Exercise details: Every entry must be given again exactly. Include no pictures.

Task input:
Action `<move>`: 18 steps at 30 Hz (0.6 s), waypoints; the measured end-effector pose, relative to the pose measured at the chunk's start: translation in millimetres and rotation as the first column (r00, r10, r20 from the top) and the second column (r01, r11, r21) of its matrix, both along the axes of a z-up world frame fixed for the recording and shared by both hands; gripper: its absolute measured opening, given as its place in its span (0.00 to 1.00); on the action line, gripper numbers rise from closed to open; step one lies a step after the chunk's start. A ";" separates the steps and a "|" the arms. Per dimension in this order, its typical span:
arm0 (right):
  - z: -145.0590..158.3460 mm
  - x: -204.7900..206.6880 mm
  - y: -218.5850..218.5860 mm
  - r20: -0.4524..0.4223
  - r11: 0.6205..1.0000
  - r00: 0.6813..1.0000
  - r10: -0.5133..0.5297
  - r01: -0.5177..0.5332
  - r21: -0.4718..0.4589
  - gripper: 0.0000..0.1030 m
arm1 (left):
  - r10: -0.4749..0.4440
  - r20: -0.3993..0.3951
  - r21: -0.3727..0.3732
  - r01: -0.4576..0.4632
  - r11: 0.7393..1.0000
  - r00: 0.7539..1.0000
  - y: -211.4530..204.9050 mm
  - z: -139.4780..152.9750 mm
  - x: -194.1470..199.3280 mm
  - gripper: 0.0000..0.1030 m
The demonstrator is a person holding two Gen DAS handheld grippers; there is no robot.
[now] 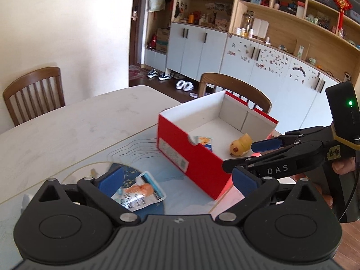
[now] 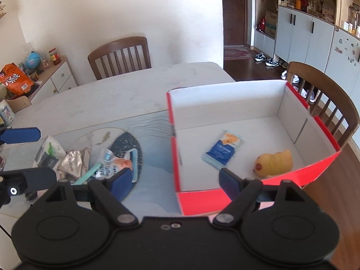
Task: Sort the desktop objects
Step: 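Withdraw both grippers from the box back toward the snack pile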
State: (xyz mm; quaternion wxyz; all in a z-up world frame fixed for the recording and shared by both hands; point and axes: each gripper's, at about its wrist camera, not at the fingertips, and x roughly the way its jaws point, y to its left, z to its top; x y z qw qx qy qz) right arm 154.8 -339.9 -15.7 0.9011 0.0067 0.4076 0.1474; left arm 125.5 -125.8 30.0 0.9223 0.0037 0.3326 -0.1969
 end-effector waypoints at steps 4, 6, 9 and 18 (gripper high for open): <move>-2.2 -2.5 16.7 0.007 1.000 1.000 0.017 -0.017 -0.002 0.82 | 0.024 -0.001 -0.016 -0.024 1.000 1.000 14.5 -2.7 -10.0 1.00; -3.5 -4.2 26.4 0.011 1.000 1.000 0.028 -0.028 -0.007 0.82 | 0.035 0.005 -0.012 -0.035 0.999 0.999 21.8 -4.8 -16.6 1.00; -5.9 -7.2 40.5 0.016 0.999 0.999 0.047 -0.047 -0.014 0.82 | 0.055 0.019 -0.003 -0.055 0.999 0.998 30.6 -7.9 -25.1 1.00; -13.5 -9.5 72.6 0.031 0.995 0.995 0.092 -0.091 -0.039 0.82 | 0.136 0.043 -0.018 -0.136 0.991 0.990 63.5 -23.8 -48.2 1.00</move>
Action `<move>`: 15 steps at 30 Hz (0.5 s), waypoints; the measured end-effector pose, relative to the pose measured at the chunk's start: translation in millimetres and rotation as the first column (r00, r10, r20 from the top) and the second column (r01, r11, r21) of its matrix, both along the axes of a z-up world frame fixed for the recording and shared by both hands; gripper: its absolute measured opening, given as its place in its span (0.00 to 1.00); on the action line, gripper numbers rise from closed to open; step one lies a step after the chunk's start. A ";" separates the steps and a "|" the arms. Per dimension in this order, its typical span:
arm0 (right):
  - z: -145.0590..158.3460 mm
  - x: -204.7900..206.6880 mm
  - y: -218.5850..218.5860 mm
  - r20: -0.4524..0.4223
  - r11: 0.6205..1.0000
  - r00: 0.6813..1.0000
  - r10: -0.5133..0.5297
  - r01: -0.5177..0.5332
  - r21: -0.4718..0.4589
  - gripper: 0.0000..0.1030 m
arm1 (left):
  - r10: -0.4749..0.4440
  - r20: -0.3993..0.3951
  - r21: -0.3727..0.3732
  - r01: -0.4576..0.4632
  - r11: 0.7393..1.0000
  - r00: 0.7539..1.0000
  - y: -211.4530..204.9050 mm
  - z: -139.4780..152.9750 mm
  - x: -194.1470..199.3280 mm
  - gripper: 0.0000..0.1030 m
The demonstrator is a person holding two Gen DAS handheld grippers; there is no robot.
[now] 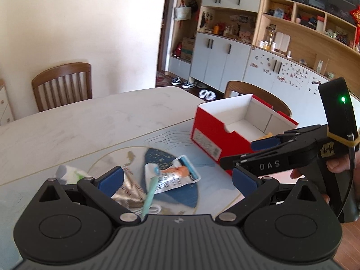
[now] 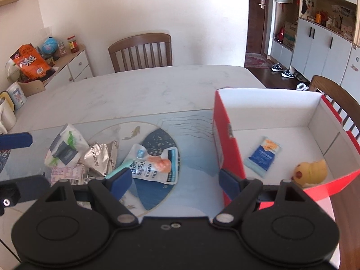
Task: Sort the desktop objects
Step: 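Withdraw both grippers from the box back toward the snack pile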
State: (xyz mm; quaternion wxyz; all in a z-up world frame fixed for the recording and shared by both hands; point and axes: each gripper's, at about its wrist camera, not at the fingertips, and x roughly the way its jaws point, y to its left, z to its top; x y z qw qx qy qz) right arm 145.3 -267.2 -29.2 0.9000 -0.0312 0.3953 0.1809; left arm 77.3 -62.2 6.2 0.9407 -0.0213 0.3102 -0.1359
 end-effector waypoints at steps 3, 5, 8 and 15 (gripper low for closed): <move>-3.3 0.4 8.9 0.007 1.000 1.000 0.011 -0.011 -0.005 0.82 | 0.035 -0.003 0.000 -0.035 0.999 0.999 11.1 -7.1 -7.1 1.00; -5.1 0.8 12.4 0.008 1.000 1.000 0.019 -0.019 -0.002 0.82 | 0.050 -0.005 -0.002 -0.050 0.999 0.999 18.0 -11.2 -11.1 1.00; -7.6 1.9 18.6 0.010 1.000 1.000 0.029 -0.029 -0.004 0.82 | 0.070 -0.009 0.011 -0.069 0.998 0.998 26.5 -16.8 -15.2 1.00; -13.2 1.7 36.4 0.016 0.998 0.998 0.063 -0.063 -0.021 0.82 | 0.113 -0.015 0.044 -0.112 0.993 0.993 44.2 -31.1 -28.4 1.00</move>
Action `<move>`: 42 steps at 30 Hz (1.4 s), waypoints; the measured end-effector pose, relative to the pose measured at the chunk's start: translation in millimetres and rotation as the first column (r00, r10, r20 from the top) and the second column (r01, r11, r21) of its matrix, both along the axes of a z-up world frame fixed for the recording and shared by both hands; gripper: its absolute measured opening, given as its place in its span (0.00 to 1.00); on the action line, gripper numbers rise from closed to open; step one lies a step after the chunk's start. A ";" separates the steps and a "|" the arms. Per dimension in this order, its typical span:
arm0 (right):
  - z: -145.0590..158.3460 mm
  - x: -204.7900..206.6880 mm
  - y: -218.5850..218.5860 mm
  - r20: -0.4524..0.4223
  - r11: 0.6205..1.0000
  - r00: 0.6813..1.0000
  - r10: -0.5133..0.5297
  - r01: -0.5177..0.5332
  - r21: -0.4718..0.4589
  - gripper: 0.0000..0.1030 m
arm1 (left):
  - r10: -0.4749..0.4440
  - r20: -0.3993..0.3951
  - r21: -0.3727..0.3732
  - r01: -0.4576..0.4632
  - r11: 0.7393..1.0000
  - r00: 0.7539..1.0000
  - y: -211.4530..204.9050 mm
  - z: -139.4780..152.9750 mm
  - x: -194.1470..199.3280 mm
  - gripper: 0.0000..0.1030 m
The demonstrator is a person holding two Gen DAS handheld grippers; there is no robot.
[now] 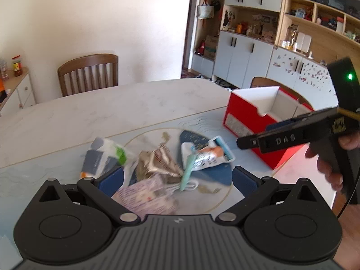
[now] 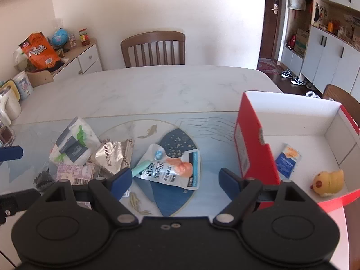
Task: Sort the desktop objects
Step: 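Withdraw both grippers from the box back toward the snack pile, then grasp the teal toothbrush with the right gripper while the left grasps the black snack bag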
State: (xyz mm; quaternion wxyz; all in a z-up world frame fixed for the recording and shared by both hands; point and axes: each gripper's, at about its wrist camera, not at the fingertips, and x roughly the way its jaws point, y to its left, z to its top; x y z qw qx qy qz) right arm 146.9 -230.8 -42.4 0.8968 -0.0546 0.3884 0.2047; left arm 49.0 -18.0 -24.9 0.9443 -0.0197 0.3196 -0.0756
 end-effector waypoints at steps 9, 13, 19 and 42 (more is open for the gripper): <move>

Task solution:
Action `<move>`: 18 steps at 30 Hz (0.6 s), waypoints; the measured end-effector pose, relative to the pose measured at the chunk's start: translation in millimetres and rotation as the first column (r00, r10, r20 from the top) and the second column (r01, r11, r21) of its matrix, both along the axes of a z-up world frame fixed for the recording and shared by both hands; gripper: its absolute measured opening, given as its place in its span (0.00 to 1.00); on the action line, gripper numbers rise from closed to open; step one lies a step after the chunk's start. A ";" separates the steps and a "|" the arms. Per dimension in this order, its typical span:
arm0 (right):
  - z: -145.0590..158.3460 mm
  - x: -204.7900..206.6880 mm
  - y: -218.5850..218.5860 mm
  - r20: -0.4524..0.4223
  - r11: 0.6205..1.0000
  - r00: 0.6813..1.0000
  - r10: -0.5133..0.5297
  - r01: -0.5177..0.5332
  - r21: -0.4718..0.4589
  - gripper: 0.0000..0.1030 m
arm1 (left):
  - r10: -0.4749..0.4440
  - r20: -0.3993..0.3951
  - r21: -0.3727..0.3732
  - r01: -0.4576..0.4632
  - r11: 0.7393..1.0000
  - r00: 0.7539..1.0000
  - y: -211.4530..204.9050 mm
  - z: -139.4780..152.9750 mm
  - x: -194.1470..199.3280 mm
  - gripper: 0.0000..0.1030 m
The demonstrator is a person holding two Gen DAS handheld grippers; there is no robot.
[now] 
[now] 
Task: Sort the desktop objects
Step: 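Withdraw both grippers from the box back toward the snack pile
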State: (xyz mm; quaternion wxyz; all in a z-up world frame fixed for the recording and shared by both hands; point and axes: each gripper's, at about its wrist camera, not at the fingertips, and x roughly the way its jaws point, y to its left, z to its top; x y z qw qx qy qz) right arm 154.8 -339.9 -15.7 0.9011 0.0067 0.4076 0.1474; left arm 125.5 -125.8 30.0 0.9223 0.0037 0.3326 -0.1969
 end-effector waypoints at steps 4, 6, 9 and 18 (gripper high for open): <move>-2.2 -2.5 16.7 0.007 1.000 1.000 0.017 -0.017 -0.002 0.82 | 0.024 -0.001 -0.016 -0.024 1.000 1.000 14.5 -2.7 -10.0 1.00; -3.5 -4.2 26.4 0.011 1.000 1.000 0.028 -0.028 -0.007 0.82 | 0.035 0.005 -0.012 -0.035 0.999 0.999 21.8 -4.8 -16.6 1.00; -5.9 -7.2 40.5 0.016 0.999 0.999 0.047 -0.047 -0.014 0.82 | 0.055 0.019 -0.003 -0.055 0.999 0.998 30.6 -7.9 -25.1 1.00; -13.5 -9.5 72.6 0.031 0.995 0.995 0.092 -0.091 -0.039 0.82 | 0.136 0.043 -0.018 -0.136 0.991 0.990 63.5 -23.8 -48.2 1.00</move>
Action `<move>`: 15 steps at 30 Hz (0.5 s), waypoints; the measured end-effector pose, relative to the pose measured at the chunk's start: translation in millimetres and rotation as the first column (r00, r10, r20 from the top) and the second column (r01, r11, r21) of its matrix, both along the axes of a z-up world frame fixed for the recording and shared by both hands; gripper: its absolute measured opening, given as its place in its span (0.00 to 1.00); on the action line, gripper numbers rise from closed to open; step one lies a step after the chunk's start. A ";" separates the steps and a "|" the arms. Per dimension in this order, its typical span:
arm0 (right):
  - z: -145.0590..158.3460 mm
  - x: -204.7900..206.6880 mm
  - y: -218.5850..218.5860 mm
  - r20: -0.4524..0.4223
  - r11: 0.6205..1.0000
  - r00: 0.6813..1.0000
  - r10: -0.5133..0.5297
  - r01: -0.5177..0.5332
  - r21: -0.4718..0.4589
  - gripper: 0.0000..0.1030 m
arm1 (left):
  - r10: -0.4749..0.4440
  - r20: -0.3993..0.3951
  - r21: -0.3727..0.3732
  - r01: -0.4576..0.4632
  - r11: 0.7393..1.0000
  - r00: 0.7539..1.0000
  - y: -211.4530..204.9050 mm
  - z: -139.4780..152.9750 mm
  - x: -194.1470..199.3280 mm
  - gripper: 0.0000..0.1030 m
The demonstrator is a person holding two Gen DAS handheld grippers; there is no robot.
[now] 
[now] 
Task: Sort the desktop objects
Step: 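Withdraw both grippers from the box back toward the snack pile
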State: (xyz mm; quaternion wxyz; all in a z-up world frame fixed for the recording and shared by both hands; point and axes: each gripper's, at about its wrist camera, not at the fingertips, and x roughly the way its jaws point, y to its left, z to its top; x y z qw qx qy qz) right arm 145.3 -267.2 -29.2 0.9000 -0.0312 0.3953 0.1809; left arm 77.3 -62.2 6.2 0.9407 -0.0213 0.3102 -0.1359
 end-effector waypoints at steps 3, 5, 8 and 15 (gripper low for closed): <move>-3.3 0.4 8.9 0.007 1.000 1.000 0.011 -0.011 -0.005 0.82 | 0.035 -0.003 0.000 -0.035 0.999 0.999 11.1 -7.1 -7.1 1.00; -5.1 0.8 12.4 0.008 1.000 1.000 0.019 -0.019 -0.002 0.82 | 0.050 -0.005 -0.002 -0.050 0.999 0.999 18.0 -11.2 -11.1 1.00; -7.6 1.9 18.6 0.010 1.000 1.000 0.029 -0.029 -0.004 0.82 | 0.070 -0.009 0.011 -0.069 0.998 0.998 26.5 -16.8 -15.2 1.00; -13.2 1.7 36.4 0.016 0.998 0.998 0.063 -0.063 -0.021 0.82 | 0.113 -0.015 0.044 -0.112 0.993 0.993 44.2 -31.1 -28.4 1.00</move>
Action `<move>`: 42 steps at 30 Hz (1.4 s), waypoints; the measured end-effector pose, relative to the pose measured at the chunk's start: translation in millimetres and rotation as the first column (r00, r10, r20 from the top) and the second column (r01, r11, r21) of its matrix, both along the axes of a z-up world frame fixed for the recording and shared by both hands; gripper: its absolute measured opening, given as its place in its span (0.00 to 1.00); on the action line, gripper numbers rise from closed to open; step one lies a step after the chunk's start. A ";" separates the steps and a "|" the arms. Per dimension in this order, its typical span:
arm0 (right):
  - z: -145.0590..158.3460 mm
  - x: -204.7900..206.6880 mm
  - y: -218.5850..218.5860 mm
  - r20: -0.4524..0.4223
  - r11: 0.6205..1.0000
  - r00: 0.6813..1.0000
  - r10: -0.5133..0.5297
  - r01: -0.5177..0.5332
  - r21: -0.4718..0.4589
  - gripper: 0.0000..0.1030 m
arm1 (left):
  - r10: -0.4749..0.4440
  - r20: -0.3993..0.3951
  - r21: -0.3727..0.3732
  - r01: -0.4576..0.4632
  - r11: 0.7393..1.0000
  - r00: 0.7539..1.0000
  - y: -211.4530..204.9050 mm
  - z: -139.4780..152.9750 mm
  - x: -194.1470..199.3280 mm
  - gripper: 0.0000..0.1030 m
The demonstrator is a person holding two Gen DAS handheld grippers; there is no robot.
[now] 
[now] 
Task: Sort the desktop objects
Step: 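Withdraw both grippers from the box back toward the snack pile, then grasp the teal toothbrush with the right gripper while the left grasps the black snack bag
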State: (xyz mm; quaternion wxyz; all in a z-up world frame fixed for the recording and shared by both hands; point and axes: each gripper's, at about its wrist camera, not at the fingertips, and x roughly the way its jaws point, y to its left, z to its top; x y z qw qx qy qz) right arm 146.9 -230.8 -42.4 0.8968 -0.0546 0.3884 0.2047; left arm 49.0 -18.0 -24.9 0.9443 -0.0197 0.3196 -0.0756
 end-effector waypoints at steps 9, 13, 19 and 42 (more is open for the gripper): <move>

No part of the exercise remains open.